Pundits wondered what Cleveland would have left in the tank for Game 4. Wednesday’s loss was grueling. But the Cavs threw haymakers at the Warriors, who kept on coming. With a 48-hour turnaround and a seemingly insurmountable task in front of it, Cleveland looked cooked. Yet Lue saw surprising energy at the team’s morning shootaround. He felt a “great vibe.” There was no Al Pacino-like pregame speech from Lue. There never is.
“We watched film, showed our mistakes that we have to get better at, that we can’t continue to make, because they make you pay,” Lue said. “[We] showed them the film and just told them one game at a time. The guys’ mindset, they were ready to play. It wasn’t time for a speech.”
There are things the Cavs can’t count on in Game 5. They can’t expect to score like this. The Cavs’ 49 first-quarter points were a Finals record; the 86 points in the first half were a record, too. They can’t hope to be this effective from the 3-point line; Cleveland’s 24 threes were a Finals best.
What they can expect to be is more physical. They can bully the Warriors, rattle them and interrupt a rhythm team’s game.

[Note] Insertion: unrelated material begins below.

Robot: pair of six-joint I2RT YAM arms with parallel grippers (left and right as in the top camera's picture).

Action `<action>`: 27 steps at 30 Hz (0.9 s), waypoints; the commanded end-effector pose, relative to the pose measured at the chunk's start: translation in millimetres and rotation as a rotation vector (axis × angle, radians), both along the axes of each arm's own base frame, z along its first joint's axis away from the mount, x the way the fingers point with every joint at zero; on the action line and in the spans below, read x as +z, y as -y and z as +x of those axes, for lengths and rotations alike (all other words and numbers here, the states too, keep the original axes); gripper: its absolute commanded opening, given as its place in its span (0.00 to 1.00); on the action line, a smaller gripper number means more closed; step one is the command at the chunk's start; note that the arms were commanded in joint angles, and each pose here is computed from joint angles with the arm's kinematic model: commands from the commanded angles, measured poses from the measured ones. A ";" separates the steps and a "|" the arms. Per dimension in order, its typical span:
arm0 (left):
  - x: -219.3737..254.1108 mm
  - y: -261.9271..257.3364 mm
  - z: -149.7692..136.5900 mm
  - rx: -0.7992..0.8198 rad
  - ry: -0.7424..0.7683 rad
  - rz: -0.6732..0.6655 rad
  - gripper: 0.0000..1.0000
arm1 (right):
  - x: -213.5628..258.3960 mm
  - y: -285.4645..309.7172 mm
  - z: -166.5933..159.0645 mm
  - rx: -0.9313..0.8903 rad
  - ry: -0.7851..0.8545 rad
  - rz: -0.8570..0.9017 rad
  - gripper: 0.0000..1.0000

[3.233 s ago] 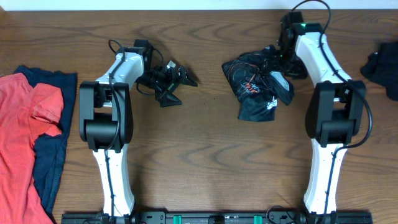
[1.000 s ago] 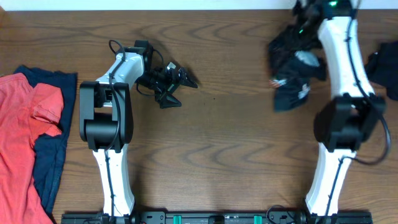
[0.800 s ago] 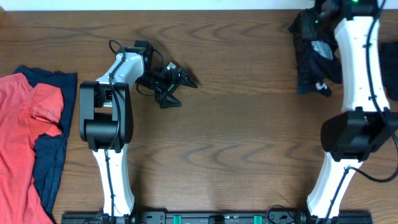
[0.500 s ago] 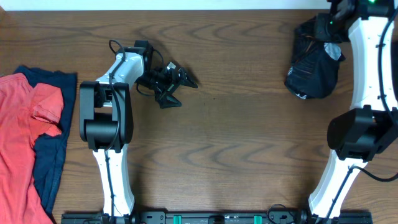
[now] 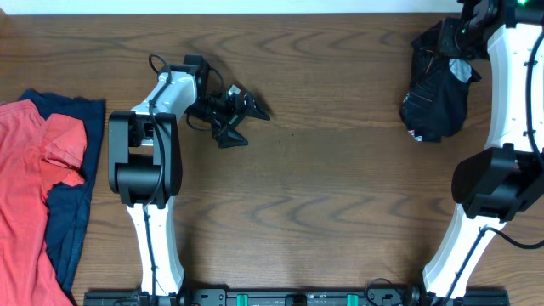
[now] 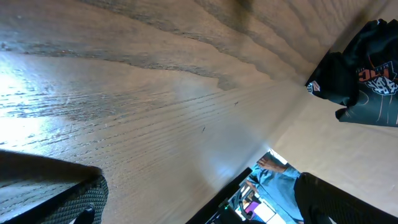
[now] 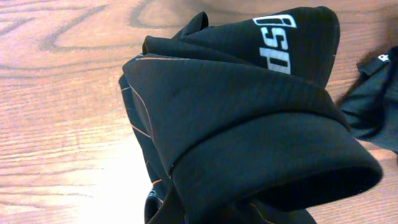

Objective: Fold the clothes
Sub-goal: 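Lift and carry the bundle to the upper right with the right gripper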

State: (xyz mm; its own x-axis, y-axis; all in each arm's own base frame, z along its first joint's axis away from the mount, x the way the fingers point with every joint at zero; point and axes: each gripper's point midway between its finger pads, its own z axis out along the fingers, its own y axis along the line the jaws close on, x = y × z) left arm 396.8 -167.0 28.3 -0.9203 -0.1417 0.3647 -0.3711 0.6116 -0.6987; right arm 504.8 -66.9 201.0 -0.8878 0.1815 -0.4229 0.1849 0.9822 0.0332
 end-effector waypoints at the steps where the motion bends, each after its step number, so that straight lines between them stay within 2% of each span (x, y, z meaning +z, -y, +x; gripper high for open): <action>1: -51.1 -17.0 -19.4 -0.042 -0.067 0.138 0.98 | 3.0 -0.2 0.9 -0.009 0.010 0.014 0.01; 20: -51.1 -17.1 -19.4 -0.042 -0.067 0.138 0.98 | 0.5 56.2 -13.2 -0.116 -0.006 0.014 0.01; 27: -51.2 -17.1 -19.2 -0.042 -0.066 0.138 0.98 | 0.3 74.0 -19.6 -0.146 -0.001 0.067 0.01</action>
State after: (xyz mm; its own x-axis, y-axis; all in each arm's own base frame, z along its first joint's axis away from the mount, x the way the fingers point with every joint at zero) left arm 396.8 -167.0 28.3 -0.9201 -0.1419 0.3649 -0.3714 0.6116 -0.6986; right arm 486.0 -136.5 199.2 -0.8578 0.3191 -0.4031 0.3195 0.9451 0.0682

It happened in Game 4. It can happen in Game 5.
“We knew we had to make it physical,” Love said. “We knew that’s part of who we are, but I feel like we say that every game. Tonight we took it to them first, and that was very telling for the rest of the game. There were a lot of fouls on both sides, but that’s part of it. We feel like [physical play] should be part of the game.”
Here’s the most likely scenario: Cleveland’s season ends Monday. The Warriors are the same great team everyone has been making historical comparisons with. Getting drubbed in one game doesn’t change that. Curry (14 points) won’t struggle at home, Klay Thompson’s shot will likely come back, and the Warriors will sprint to a double-digit win.
But Cleveland knows a few things now. They know Irving can score on Thompson and they know James can still be the best player on the floor. And they know they can be bullies. They know that being physical works. If the Warriors are the finely tuned sports car, the Cavs are the bulldozer. They can’t win a skills challenge. They can win a street fight.
“At the end of the day, the game is supposed to be played physically,” James said. “Both teams were wanting to put themselves in the record books and put themselves in basketball history. So try to do whatever it takes to win.”